At an initial meeting, we start by discussing the knowledge and resources that farmers have already in each of their zones, and the fact that what we have to offer them is very small compared to all the knowledge and resources they already have. We follow this up by sharing a Biblical basis for the work of building a yard garden. As part of this, we describe God’s abundance by sharing texts taken from Genesis 2:15 (“The Lord GOD took the man and put him in the garden...to till it and to care for it.”) and Revelation 22: 1-3 (“Then the angel showed me the river of the water of life, bright as crystal, flowing from the throne of God and of the Lamb.... On either side of the river is the tree of life with its twelve kinds of fruit, producing its fruit each month; and the leaves of the tree are for the healing of the nations. Nothing accursed will be found there anymore....”). 

Next, participants watch a PowerPoint that shows photos of the program working, and one person shares how working with the Yard Garden program has been important to his/her family. 

Then there is a visit to an area where the participants see good examples of yard gardens and talk with the families. During this visit, we provide a three-day workshop to teach the basic techniques: mixing soil for the vegetable tires; building vegetable beds; producing vermicompost; building benches for the tires; making compost; and producing organic insecticides. 
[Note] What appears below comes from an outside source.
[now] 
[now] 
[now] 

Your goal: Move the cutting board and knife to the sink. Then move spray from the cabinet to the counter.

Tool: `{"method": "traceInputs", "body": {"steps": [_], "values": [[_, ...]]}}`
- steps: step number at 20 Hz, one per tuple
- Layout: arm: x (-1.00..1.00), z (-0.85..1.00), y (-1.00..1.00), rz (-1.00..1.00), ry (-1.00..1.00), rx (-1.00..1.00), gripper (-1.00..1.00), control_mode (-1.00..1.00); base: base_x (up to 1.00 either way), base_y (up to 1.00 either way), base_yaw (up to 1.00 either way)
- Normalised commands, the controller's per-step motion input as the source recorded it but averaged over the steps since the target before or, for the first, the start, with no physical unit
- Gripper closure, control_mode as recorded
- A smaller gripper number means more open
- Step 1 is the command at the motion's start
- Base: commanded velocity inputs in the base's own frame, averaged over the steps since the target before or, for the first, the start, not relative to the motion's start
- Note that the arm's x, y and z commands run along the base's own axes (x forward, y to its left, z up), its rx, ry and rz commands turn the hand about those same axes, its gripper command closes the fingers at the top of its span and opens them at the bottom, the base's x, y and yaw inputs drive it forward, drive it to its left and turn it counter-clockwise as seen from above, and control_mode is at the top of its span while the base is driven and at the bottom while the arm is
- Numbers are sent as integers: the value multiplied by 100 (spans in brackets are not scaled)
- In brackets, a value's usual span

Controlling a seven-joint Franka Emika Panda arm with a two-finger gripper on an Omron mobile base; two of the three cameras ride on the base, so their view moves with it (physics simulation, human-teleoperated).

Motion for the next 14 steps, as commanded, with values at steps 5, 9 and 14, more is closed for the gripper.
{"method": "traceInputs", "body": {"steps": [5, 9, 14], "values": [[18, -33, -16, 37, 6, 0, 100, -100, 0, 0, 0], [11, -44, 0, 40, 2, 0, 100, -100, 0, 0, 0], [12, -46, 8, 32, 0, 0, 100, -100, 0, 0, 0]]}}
Once we all return from the trip, the MPP team visits the homes, one by one. We start with a yard design (a diagram with a proposed layout; see Figure 1), an evaluation and a registration form. The registration form provides some baseline information (for example: what a family produces in their yard already; what seems to produce the most right now; what animals they have; what animal provides the most benefit; what problems they have in terms of production; how far away the water is). The registration form also asks the participating family to list at least ten things they are going to change in their yard during the next twelve months. We use the evaluation form to guide them. 

DRB: Do participants tackle all of the aspects at once, or do they work on their yard garden bit by bit? Is there a recommended order of incorporation? 

Mark: Once a family has a design and a plan of action, they can choose to start with whatever element they would like. 

We evaluate yards of new trainees in the middle of the year and in November. Each element of the Yard Garden Plan is worth 3 points. At the end of the year, those who have achieved a score of at least 45 out of 50 possible points receive a certificate of excellence.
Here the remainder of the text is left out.